PROBLEM DESCRIPTION: Below are lines of data, and only some are wanted. Please repeat exactly those from the line that has "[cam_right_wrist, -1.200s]" through the line that has "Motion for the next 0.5".

BEGIN

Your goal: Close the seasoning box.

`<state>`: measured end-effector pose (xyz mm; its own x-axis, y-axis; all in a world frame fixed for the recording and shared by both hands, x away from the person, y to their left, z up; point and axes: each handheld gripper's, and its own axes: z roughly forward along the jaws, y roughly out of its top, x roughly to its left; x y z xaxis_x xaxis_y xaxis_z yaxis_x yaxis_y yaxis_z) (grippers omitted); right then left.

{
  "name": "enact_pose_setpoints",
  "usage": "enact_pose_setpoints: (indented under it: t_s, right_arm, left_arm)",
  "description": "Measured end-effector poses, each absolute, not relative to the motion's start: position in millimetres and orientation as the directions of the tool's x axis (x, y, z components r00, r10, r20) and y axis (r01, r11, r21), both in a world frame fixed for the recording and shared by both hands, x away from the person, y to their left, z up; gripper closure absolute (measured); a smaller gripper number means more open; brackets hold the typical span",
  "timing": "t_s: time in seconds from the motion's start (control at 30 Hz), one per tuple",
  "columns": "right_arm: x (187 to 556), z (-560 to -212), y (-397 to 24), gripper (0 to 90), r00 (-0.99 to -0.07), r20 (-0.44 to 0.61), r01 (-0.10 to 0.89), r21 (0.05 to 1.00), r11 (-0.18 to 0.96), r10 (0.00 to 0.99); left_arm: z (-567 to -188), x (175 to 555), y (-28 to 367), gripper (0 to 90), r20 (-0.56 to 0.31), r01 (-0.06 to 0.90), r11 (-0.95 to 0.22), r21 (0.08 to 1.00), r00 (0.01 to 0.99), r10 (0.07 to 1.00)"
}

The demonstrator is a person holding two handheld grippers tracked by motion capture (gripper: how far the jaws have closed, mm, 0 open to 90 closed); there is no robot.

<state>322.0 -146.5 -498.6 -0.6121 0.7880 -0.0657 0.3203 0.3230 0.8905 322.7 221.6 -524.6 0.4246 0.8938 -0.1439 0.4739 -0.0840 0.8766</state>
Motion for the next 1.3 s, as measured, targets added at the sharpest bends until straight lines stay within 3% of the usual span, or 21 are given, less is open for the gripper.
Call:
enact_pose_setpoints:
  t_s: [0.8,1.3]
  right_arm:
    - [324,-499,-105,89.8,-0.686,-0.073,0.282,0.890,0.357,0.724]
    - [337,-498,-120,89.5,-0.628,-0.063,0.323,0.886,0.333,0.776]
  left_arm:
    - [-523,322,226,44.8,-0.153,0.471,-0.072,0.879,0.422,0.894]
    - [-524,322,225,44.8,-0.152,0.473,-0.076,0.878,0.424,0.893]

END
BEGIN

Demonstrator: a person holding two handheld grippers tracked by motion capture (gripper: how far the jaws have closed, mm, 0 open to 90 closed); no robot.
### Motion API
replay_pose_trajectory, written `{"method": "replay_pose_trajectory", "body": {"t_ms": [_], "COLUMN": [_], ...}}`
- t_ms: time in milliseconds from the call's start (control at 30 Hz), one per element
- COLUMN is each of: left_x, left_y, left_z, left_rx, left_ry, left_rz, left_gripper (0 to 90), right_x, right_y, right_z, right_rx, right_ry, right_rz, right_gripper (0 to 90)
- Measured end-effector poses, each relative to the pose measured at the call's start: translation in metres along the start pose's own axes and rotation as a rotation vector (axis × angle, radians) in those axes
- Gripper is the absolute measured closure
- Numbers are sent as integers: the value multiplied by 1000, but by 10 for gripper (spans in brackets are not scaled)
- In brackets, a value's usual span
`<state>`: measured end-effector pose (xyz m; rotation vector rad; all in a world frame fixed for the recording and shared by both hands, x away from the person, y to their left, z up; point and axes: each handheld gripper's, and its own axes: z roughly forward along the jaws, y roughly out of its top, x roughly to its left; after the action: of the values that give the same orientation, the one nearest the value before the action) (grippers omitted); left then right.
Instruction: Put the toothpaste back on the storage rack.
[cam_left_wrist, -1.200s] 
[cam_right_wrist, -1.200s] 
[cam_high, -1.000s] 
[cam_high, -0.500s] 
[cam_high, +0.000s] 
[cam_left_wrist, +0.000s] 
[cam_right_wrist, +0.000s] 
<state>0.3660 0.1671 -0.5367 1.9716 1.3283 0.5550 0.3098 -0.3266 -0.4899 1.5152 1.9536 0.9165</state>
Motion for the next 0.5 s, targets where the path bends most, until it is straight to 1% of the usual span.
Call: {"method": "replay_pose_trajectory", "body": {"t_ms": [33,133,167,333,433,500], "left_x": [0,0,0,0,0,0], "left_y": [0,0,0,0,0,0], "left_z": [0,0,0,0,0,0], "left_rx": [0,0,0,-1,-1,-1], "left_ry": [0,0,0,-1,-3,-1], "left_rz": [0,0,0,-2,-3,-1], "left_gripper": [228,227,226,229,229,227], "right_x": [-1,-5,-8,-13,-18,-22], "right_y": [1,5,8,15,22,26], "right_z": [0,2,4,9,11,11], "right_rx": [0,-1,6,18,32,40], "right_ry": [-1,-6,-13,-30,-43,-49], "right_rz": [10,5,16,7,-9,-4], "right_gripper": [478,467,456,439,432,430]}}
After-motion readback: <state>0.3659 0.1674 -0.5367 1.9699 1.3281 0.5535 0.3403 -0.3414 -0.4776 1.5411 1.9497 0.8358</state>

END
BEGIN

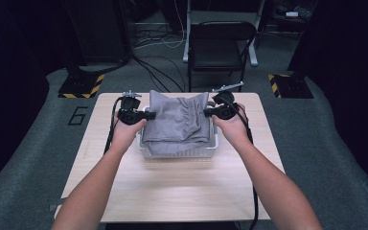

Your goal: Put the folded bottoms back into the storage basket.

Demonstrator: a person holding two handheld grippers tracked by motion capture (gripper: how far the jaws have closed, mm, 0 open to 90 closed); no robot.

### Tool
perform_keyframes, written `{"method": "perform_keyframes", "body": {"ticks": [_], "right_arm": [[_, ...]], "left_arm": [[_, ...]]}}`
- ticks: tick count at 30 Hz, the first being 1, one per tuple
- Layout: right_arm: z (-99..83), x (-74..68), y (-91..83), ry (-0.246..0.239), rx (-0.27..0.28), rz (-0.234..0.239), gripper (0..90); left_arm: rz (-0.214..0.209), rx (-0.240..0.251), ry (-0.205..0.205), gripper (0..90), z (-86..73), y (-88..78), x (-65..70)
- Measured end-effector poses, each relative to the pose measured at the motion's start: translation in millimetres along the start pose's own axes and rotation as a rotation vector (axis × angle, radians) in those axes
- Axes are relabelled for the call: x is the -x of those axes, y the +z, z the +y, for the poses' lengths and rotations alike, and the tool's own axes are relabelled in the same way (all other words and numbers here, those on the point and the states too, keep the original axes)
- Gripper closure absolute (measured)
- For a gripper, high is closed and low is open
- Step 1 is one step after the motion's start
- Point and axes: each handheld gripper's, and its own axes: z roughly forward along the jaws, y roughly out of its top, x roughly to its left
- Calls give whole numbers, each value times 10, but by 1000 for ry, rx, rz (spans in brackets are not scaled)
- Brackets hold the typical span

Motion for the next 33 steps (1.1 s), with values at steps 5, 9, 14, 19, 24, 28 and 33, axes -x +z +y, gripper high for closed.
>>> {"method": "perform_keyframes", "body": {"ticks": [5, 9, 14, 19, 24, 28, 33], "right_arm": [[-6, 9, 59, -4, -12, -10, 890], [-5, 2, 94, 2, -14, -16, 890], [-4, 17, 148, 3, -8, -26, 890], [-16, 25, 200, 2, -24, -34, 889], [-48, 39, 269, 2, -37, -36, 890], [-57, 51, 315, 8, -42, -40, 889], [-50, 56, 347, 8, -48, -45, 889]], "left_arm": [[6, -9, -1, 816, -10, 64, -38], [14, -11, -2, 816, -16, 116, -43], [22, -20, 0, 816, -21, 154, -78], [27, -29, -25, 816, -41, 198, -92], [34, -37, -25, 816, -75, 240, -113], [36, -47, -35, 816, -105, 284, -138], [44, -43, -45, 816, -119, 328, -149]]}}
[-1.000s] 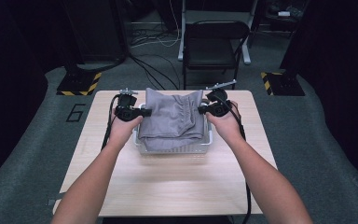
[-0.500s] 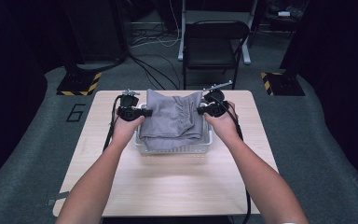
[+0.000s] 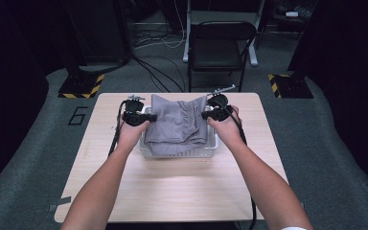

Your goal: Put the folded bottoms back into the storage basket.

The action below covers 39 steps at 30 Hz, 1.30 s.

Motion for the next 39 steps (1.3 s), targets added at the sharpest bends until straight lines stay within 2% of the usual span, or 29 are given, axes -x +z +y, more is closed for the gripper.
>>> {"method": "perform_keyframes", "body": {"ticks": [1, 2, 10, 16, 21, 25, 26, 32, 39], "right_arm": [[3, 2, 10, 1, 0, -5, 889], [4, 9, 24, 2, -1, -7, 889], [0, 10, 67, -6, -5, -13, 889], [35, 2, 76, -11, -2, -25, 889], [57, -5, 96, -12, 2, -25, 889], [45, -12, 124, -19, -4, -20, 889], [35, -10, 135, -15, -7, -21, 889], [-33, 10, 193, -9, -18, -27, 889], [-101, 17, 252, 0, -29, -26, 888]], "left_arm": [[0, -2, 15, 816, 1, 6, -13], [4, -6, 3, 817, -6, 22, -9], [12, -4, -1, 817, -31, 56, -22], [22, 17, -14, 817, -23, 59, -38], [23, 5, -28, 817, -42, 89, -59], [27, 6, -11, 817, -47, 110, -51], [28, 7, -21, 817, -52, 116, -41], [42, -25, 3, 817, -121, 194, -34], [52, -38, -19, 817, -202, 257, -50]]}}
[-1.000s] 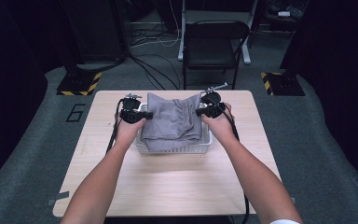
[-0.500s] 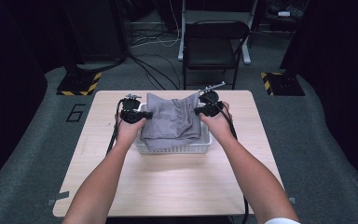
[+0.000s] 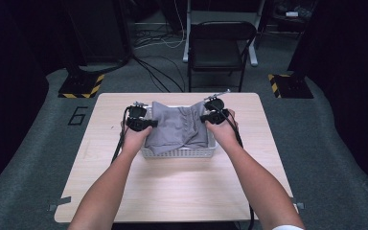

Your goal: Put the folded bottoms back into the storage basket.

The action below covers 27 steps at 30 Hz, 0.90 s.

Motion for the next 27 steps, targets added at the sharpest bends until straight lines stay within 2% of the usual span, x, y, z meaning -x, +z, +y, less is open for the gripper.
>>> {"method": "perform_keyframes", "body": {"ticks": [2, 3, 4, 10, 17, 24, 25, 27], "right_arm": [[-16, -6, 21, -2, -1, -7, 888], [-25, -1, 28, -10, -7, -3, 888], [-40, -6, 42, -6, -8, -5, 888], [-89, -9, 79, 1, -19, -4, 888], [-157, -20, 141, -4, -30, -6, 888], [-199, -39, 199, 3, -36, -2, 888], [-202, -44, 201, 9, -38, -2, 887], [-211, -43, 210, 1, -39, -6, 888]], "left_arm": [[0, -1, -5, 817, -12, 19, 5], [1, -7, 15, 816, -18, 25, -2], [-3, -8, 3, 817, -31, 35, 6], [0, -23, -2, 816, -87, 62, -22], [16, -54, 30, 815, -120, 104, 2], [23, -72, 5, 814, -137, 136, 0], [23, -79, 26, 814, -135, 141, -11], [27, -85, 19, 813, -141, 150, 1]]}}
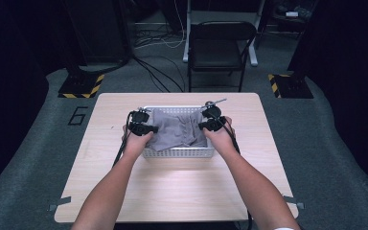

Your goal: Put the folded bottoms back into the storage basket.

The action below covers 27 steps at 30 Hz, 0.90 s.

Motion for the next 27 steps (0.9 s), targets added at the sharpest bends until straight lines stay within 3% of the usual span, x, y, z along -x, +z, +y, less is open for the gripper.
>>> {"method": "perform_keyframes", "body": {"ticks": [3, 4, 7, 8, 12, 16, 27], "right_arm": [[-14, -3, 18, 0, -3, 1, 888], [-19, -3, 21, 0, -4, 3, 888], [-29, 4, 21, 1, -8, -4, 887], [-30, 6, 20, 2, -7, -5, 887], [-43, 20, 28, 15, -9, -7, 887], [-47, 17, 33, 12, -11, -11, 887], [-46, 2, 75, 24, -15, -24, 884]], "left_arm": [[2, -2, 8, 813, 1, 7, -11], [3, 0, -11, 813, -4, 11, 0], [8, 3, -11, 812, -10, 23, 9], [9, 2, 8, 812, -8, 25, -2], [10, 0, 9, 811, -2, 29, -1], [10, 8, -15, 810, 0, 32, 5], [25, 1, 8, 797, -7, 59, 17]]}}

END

THE COMPLETED TASK:
[cam_right_wrist, -1.200s] 
[cam_high, -1.000s] 
[cam_high, -0.500s] 
[cam_high, +0.000s] 
[cam_left_wrist, +0.000s] 
[cam_right_wrist, +0.000s] 
<state>0.3660 0.1671 -0.5367 1.9716 1.3283 0.5550 0.3098 -0.3266 -0.4899 1.5152 1.9536 0.9165</state>
Motion for the next 0.5 s, targets where the path bends most, until it is straight to 1% of the usual span.

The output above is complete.